▶ _Listed records_
◆ ◆ ◆ ◆

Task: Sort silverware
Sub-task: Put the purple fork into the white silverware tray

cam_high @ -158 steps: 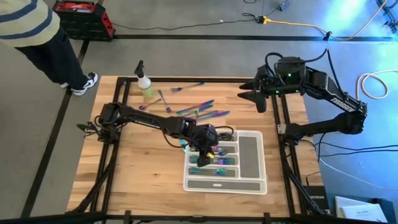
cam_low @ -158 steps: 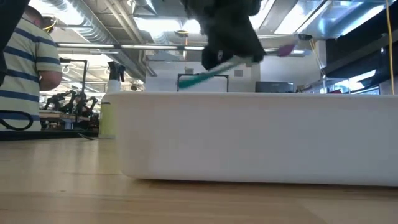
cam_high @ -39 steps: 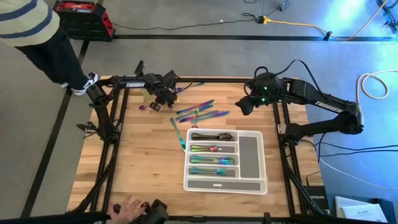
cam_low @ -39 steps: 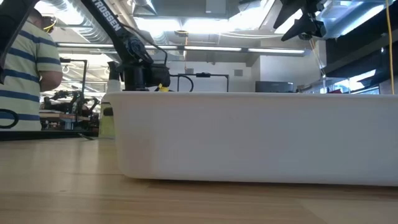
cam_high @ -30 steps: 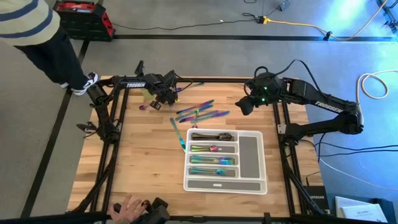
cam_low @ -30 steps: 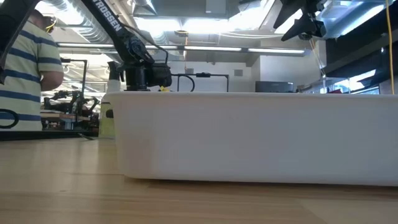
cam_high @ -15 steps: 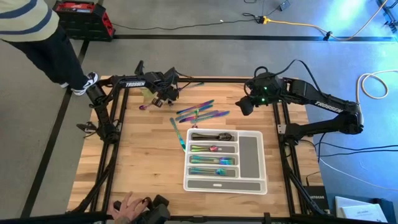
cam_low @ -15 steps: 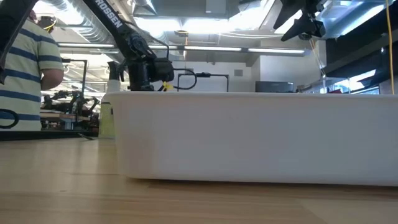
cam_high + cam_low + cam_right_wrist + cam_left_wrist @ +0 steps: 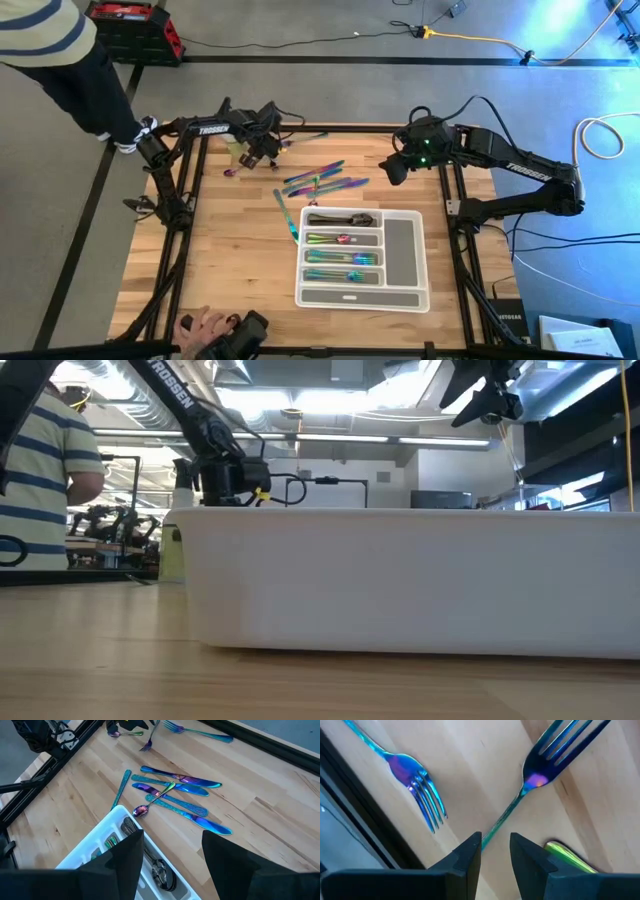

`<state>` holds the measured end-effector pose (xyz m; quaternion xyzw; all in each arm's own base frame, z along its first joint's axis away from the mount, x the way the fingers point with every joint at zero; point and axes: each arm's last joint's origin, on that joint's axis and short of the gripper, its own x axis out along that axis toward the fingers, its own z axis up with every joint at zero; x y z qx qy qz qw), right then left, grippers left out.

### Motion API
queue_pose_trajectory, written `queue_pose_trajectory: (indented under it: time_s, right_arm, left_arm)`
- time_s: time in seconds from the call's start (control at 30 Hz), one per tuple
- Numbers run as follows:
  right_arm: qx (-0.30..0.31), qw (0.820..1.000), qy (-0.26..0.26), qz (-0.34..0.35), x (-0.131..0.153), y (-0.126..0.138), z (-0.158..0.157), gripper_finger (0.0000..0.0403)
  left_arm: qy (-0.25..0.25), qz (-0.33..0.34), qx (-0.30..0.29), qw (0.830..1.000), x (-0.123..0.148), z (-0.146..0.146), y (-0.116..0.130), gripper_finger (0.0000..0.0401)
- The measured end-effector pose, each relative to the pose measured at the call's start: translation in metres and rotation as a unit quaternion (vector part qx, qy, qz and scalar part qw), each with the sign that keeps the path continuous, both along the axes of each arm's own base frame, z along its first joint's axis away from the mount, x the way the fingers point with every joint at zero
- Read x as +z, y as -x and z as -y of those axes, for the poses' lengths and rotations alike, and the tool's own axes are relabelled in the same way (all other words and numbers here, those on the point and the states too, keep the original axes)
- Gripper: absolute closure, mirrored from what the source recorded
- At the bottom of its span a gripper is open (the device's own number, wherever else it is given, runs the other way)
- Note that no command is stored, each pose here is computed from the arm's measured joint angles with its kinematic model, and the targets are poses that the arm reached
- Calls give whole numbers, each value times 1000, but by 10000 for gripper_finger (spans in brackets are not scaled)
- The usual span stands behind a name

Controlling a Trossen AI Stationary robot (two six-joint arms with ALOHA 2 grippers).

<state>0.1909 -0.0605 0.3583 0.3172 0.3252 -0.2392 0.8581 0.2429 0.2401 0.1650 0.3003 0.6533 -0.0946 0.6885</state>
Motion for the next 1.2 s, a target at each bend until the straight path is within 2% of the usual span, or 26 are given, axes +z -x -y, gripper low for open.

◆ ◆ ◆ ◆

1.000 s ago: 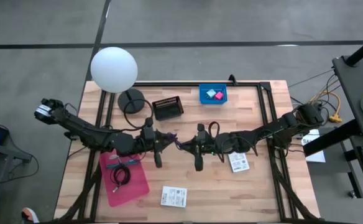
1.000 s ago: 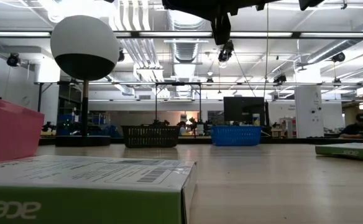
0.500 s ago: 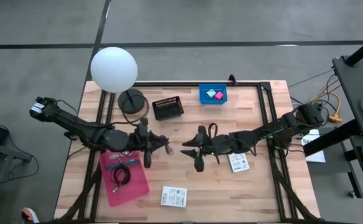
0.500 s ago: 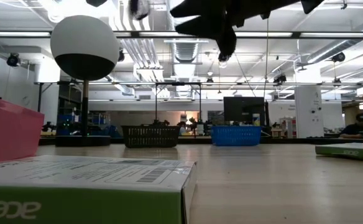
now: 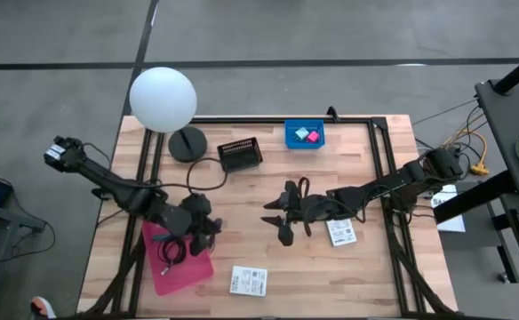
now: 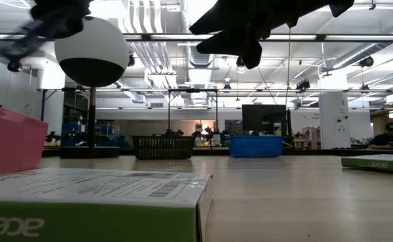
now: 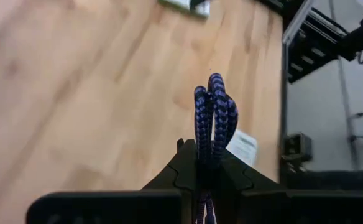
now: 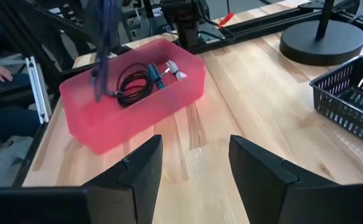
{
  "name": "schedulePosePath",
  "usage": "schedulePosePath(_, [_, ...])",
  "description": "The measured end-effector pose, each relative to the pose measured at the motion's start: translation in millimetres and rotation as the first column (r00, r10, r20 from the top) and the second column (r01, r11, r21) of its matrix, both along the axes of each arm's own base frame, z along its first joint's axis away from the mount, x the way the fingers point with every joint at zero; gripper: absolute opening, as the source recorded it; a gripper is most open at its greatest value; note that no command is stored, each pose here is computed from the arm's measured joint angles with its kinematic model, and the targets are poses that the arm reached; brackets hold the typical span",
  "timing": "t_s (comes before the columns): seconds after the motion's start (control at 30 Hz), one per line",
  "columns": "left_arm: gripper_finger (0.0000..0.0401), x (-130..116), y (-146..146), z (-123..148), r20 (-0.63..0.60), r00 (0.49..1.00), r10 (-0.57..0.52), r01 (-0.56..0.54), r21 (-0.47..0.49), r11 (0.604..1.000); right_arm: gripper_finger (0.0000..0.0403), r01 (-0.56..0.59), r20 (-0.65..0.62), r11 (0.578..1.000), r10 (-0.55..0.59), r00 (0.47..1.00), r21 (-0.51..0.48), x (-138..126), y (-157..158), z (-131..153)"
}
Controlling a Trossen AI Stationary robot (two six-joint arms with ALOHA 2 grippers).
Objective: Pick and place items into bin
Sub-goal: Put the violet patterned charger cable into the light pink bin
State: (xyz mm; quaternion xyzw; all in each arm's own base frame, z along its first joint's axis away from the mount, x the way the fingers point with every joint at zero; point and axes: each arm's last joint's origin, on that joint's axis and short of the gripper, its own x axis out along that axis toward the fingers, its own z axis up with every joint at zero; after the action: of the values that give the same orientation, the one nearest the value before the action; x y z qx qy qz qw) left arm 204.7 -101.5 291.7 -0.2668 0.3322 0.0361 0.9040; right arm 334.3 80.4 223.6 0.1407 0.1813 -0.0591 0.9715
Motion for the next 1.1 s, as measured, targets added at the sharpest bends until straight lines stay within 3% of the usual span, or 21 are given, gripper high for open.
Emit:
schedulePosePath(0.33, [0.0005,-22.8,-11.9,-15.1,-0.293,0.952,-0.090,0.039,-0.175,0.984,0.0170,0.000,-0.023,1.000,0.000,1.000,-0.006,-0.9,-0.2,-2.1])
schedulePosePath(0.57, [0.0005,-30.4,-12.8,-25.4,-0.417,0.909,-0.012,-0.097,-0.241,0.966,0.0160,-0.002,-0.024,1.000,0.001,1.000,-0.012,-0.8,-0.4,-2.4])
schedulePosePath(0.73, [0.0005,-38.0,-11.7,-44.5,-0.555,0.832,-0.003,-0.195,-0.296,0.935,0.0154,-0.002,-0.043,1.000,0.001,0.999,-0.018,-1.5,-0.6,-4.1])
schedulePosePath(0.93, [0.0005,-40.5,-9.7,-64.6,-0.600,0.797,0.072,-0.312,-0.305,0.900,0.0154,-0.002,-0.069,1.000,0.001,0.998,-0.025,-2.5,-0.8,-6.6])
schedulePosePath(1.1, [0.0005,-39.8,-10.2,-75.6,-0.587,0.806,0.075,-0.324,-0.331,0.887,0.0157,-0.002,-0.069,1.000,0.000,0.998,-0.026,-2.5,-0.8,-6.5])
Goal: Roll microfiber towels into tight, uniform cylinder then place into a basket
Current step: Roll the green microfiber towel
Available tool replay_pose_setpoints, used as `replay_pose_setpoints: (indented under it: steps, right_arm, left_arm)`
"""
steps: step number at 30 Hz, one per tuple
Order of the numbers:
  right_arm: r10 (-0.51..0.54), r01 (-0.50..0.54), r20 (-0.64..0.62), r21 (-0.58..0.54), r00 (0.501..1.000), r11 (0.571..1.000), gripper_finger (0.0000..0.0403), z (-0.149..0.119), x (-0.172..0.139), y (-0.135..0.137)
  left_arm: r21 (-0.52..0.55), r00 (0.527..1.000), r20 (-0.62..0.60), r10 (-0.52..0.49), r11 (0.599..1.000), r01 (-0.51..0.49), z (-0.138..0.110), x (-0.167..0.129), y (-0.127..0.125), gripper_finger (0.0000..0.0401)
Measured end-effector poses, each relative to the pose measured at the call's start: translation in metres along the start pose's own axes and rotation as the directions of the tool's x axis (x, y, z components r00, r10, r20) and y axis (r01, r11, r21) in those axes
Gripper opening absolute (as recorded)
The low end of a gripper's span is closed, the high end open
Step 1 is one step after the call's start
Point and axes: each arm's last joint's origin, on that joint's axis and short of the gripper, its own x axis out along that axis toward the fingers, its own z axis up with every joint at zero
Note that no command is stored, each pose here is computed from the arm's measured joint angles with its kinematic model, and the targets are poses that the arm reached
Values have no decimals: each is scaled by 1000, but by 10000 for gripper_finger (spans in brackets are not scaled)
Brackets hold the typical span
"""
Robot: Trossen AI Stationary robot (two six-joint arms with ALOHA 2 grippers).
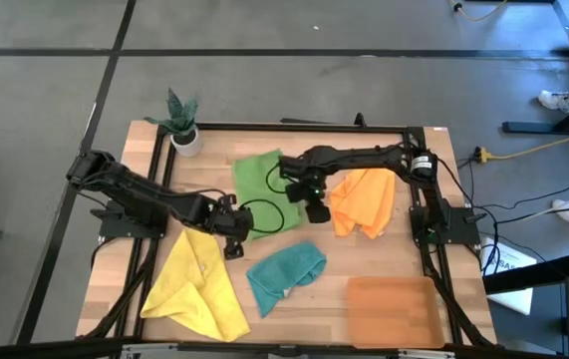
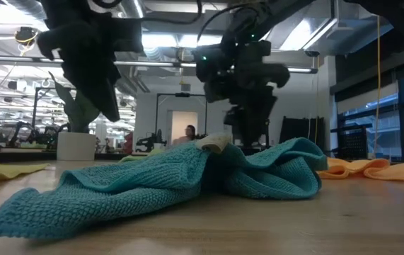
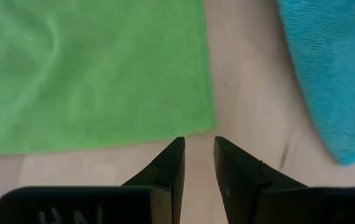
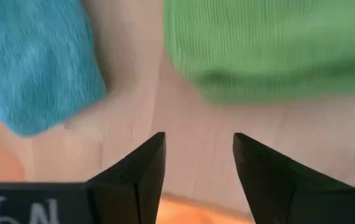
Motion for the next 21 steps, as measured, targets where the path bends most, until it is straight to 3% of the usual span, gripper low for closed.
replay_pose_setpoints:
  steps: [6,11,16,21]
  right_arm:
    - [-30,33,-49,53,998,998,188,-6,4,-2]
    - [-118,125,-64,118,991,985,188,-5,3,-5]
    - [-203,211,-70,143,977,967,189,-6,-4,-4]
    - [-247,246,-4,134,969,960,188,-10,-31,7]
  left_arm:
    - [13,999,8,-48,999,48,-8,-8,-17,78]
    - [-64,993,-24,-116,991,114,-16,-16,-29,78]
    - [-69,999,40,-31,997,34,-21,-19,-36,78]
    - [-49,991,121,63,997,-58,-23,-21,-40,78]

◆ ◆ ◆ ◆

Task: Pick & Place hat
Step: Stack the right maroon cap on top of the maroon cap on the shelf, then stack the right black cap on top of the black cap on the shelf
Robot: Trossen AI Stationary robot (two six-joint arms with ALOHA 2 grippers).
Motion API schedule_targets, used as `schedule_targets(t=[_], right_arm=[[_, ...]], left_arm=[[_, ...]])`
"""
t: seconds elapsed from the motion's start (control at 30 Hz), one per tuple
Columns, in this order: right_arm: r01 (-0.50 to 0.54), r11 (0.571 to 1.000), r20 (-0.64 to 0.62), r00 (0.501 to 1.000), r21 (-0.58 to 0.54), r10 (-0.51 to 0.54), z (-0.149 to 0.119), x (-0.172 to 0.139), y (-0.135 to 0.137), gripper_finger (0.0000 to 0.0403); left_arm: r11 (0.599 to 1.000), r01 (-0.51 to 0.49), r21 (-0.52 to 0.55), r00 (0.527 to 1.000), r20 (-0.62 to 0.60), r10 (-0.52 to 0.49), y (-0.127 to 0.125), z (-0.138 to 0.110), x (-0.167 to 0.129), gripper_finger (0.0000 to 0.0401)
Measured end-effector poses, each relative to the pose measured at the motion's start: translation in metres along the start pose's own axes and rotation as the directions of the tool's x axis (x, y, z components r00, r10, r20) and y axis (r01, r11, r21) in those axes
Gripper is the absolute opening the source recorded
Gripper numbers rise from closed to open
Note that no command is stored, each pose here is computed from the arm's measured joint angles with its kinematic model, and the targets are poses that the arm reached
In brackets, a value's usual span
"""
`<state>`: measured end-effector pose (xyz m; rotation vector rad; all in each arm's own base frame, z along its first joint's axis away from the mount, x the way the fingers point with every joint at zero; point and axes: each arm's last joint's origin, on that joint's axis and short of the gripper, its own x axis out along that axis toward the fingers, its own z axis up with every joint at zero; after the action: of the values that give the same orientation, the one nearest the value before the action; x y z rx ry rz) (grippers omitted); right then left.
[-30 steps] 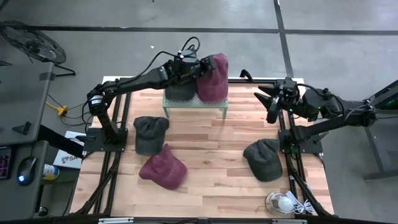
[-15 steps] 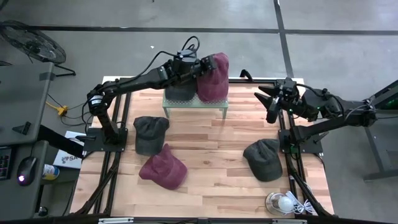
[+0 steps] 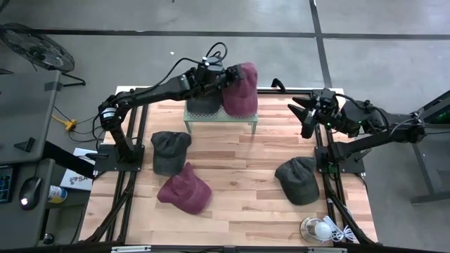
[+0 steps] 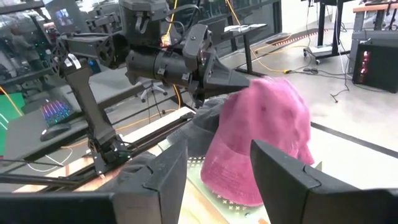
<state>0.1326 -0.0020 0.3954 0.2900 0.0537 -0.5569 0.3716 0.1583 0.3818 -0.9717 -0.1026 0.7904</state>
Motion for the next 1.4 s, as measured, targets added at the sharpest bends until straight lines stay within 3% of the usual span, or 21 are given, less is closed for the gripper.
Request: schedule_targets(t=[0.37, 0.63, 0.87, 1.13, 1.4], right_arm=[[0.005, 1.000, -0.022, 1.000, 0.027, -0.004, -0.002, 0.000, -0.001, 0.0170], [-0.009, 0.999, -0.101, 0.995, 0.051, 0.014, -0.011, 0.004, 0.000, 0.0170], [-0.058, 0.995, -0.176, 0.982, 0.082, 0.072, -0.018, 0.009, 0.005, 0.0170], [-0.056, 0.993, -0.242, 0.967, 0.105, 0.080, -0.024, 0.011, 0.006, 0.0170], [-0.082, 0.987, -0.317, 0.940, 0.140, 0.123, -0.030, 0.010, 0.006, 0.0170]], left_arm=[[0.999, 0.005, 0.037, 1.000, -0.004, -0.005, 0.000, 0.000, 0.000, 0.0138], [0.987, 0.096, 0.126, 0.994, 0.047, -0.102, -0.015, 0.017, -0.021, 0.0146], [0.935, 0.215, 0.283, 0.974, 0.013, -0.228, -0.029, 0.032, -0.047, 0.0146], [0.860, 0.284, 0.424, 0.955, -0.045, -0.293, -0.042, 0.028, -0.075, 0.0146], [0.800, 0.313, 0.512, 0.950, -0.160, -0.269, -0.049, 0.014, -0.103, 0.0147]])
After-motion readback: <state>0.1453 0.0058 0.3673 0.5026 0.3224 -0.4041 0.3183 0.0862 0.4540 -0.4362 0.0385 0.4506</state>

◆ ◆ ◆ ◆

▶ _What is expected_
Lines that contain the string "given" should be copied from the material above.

▶ _Expected answer_
- At the bottom of its span a gripper is open (the device's own number, wherever else it is given, runs the other way)
Motion for the next 1.2 s, a target at each bend until the straight path is within 2% of the usual span, or 26 are given, axes +z -x -y, gripper low for open.
Motion for the next 1.1 s, as measured, targets added at the sharpest bends until straight lines stay within 3% of the usual span, or 21 are given, gripper high for open.
Motion for the next 1.4 s, as measured, targets added at the sharpest bends until straight lines stay within 3% of the usual span, or 21 are given, less is closed for the gripper.

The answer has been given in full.